MP-ISMoE: Mixed-Precision Interactive Side Mixture-of-Experts for Efficient Transfer Learning
New quantization and expert mixture method achieves SOTA accuracy on vision-language tasks...
Parameter-efficient transfer learning (PETL) adapts large foundation models to new tasks with minimal trainable parameters, but still suffers from high memory overhead due to gradient backpropagation. Memory-efficient transfer learning (METL) avoids that by using lightweight side networks and bypassing backbone gradients, but the tight memory budget limits the capacity of those side networks, hurting performance. The new MP-ISMoE framework tackles both issues: it first applies a Gaussian Noise Perturbed Iterative Quantization (GNP-IQ) scheme to quantize weights into lower-bit representations, reducing memory consumption. The memory saved is then reinvested into an Interactive Side Mixture-of-Experts (ISMoE) module, which scales up side network capacity without exceeding the original memory budget.
Unlike traditional mixture-of-experts, ISMoE selects experts by interacting with salient features from the frozen backbone, which suppresses catastrophic forgetting and boosts accuracy. Extensive experiments on diverse vision-language and language-only tasks show that MP-ISMoE significantly improves accuracy over state-of-the-art METL approaches, while maintaining comparable parameter and memory efficiency. The paper has been accepted at AAAI 2026.

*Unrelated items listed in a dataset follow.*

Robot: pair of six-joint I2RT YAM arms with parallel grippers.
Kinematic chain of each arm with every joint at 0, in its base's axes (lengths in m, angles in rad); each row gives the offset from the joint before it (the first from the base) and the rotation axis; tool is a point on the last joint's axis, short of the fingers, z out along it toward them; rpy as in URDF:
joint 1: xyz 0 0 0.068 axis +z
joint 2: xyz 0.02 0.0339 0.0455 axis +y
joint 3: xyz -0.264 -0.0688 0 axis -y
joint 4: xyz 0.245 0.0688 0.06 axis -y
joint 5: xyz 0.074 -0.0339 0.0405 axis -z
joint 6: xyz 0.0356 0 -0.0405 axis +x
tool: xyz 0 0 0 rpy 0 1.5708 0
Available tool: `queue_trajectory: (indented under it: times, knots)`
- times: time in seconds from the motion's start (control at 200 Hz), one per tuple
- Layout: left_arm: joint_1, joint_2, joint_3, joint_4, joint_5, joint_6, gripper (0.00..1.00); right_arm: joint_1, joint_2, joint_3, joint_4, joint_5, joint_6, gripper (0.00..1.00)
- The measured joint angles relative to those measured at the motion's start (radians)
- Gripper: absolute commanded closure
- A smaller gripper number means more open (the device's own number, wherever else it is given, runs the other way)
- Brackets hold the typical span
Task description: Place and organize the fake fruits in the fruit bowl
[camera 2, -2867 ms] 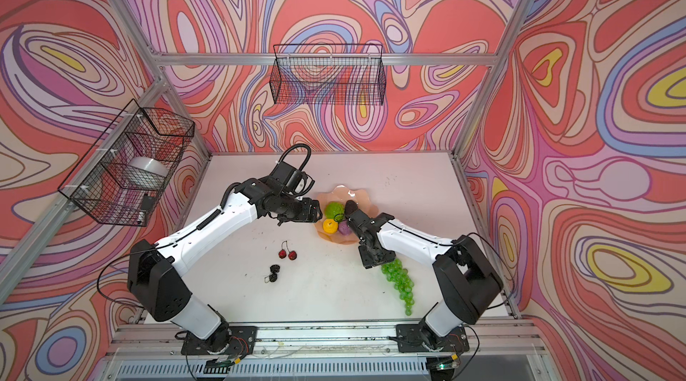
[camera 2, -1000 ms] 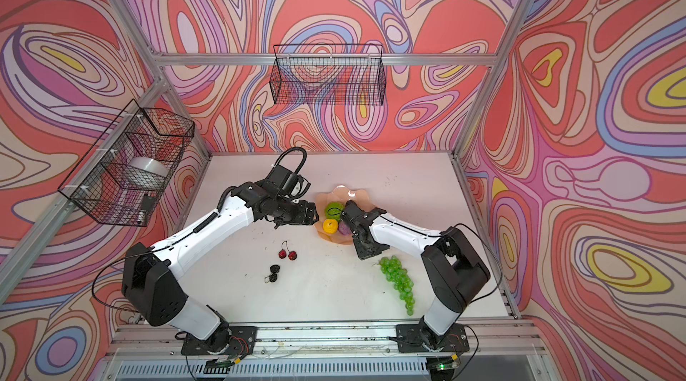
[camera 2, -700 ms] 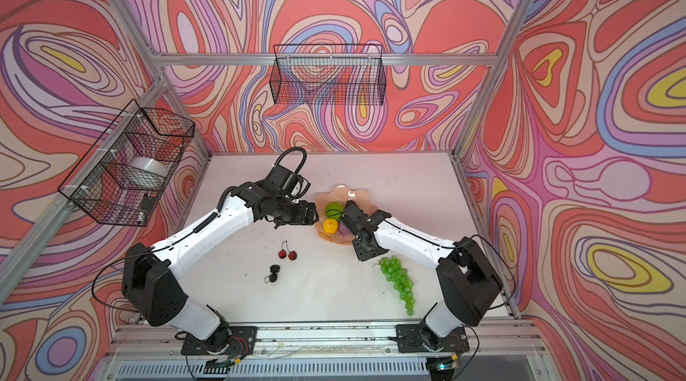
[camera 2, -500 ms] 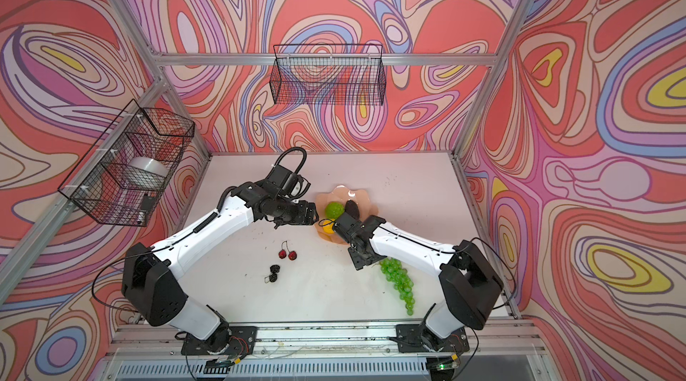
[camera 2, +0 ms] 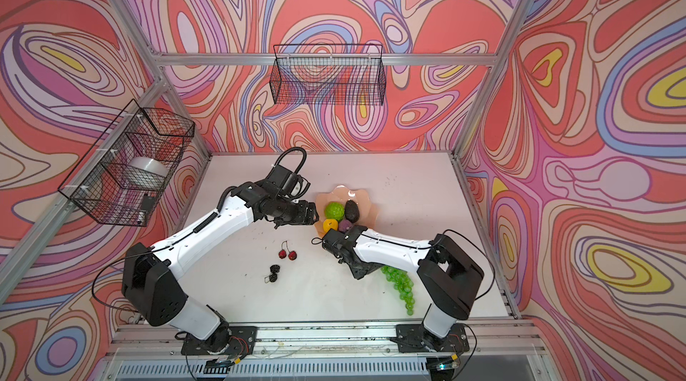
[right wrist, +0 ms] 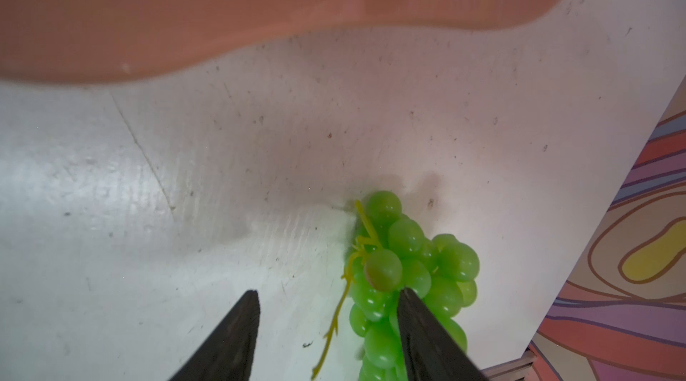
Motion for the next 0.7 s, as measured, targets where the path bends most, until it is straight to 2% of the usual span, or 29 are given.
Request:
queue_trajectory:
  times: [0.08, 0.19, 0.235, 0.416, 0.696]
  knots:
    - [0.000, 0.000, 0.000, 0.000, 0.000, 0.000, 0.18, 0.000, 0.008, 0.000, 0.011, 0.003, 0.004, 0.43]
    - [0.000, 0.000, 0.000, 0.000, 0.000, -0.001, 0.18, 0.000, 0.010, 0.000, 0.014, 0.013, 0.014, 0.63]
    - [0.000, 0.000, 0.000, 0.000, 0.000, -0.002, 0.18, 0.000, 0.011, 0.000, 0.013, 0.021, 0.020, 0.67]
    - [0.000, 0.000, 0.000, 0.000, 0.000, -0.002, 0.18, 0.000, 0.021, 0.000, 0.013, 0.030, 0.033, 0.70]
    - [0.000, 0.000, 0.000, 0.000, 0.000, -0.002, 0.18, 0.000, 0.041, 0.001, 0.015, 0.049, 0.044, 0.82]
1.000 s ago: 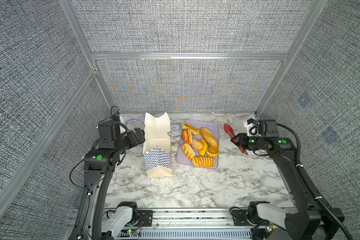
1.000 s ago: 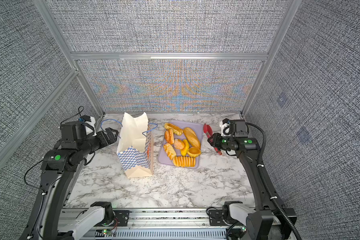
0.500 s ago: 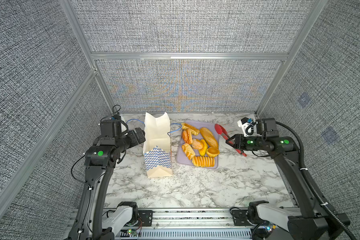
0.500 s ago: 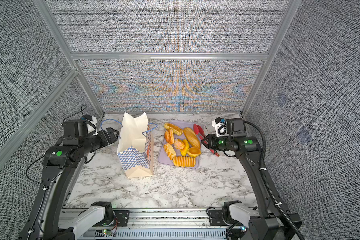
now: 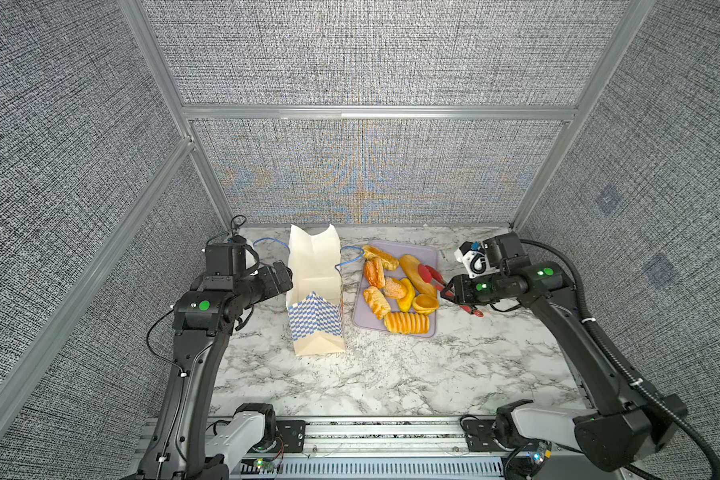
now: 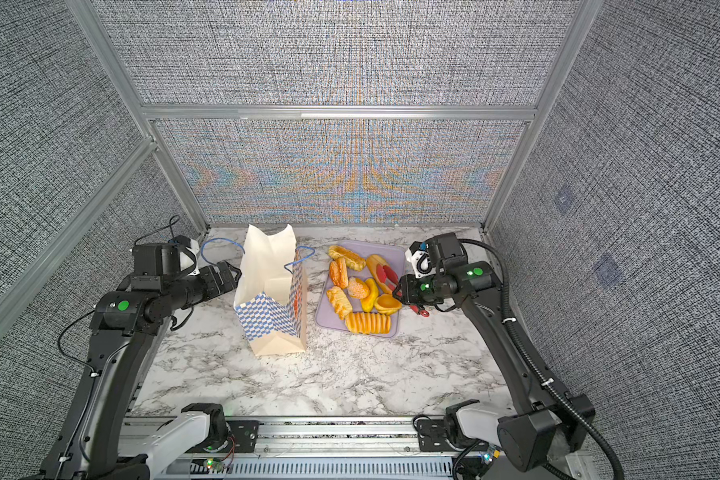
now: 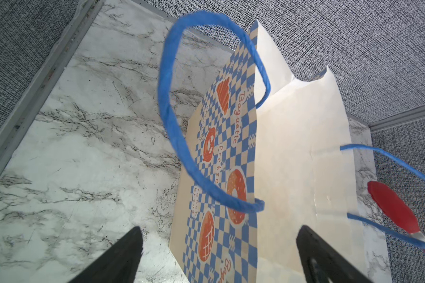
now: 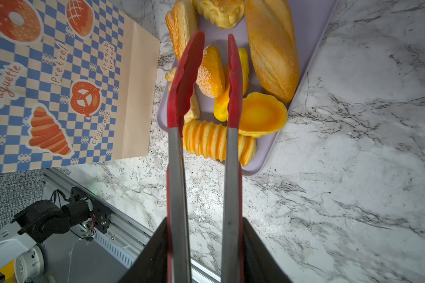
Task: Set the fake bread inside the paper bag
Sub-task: 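Lift the tongs with the right gripper and carry them over the tray, then lower the tongs onto the tray and pinch a long bread roll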
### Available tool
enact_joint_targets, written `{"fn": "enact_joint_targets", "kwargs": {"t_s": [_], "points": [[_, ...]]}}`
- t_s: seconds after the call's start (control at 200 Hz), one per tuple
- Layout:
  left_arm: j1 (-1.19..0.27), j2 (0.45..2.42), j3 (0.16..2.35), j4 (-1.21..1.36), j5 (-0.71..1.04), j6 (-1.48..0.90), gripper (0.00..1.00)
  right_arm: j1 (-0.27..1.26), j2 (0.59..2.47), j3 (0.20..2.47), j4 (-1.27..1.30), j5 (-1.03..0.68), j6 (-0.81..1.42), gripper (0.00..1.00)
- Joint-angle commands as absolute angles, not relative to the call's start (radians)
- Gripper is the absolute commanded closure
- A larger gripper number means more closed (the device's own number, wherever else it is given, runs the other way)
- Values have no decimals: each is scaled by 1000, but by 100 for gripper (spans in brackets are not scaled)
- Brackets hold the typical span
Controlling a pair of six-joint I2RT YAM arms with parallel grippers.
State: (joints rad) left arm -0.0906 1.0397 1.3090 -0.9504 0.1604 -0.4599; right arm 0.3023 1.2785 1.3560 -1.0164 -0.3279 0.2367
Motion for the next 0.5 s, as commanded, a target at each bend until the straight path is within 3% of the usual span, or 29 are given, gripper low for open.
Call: {"fn": "enact_joint_targets", "kwargs": {"t_s": [0.0, 0.285, 0.495], "points": [[-95, 1034, 1292, -931, 189, -453, 1, 332, 1311, 1383, -1017, -307, 223, 55], [-113, 1061, 1257, -893, 198, -453, 4, 401, 1453, 1478, -990, -314, 211, 52], [-125, 1081, 1235, -853, 206, -456, 17, 417, 1579, 1581, -988, -324, 183, 50]]}}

- GNP-IQ quantizes model weights to lower bits using iterative noise perturbation, reducing memory for gradients.
- ISMoE scales up side networks by selecting experts based on features from the frozen backbone, preventing knowledge loss.
- MP-ISMoE outperforms prior memory-efficient transfer learning methods on both vision-language and language-only benchmarks.
Why It Matters
Enables fine-tuning large AI models on consumer hardware without sacrificing accuracy, democratizing advanced LLM adaptation.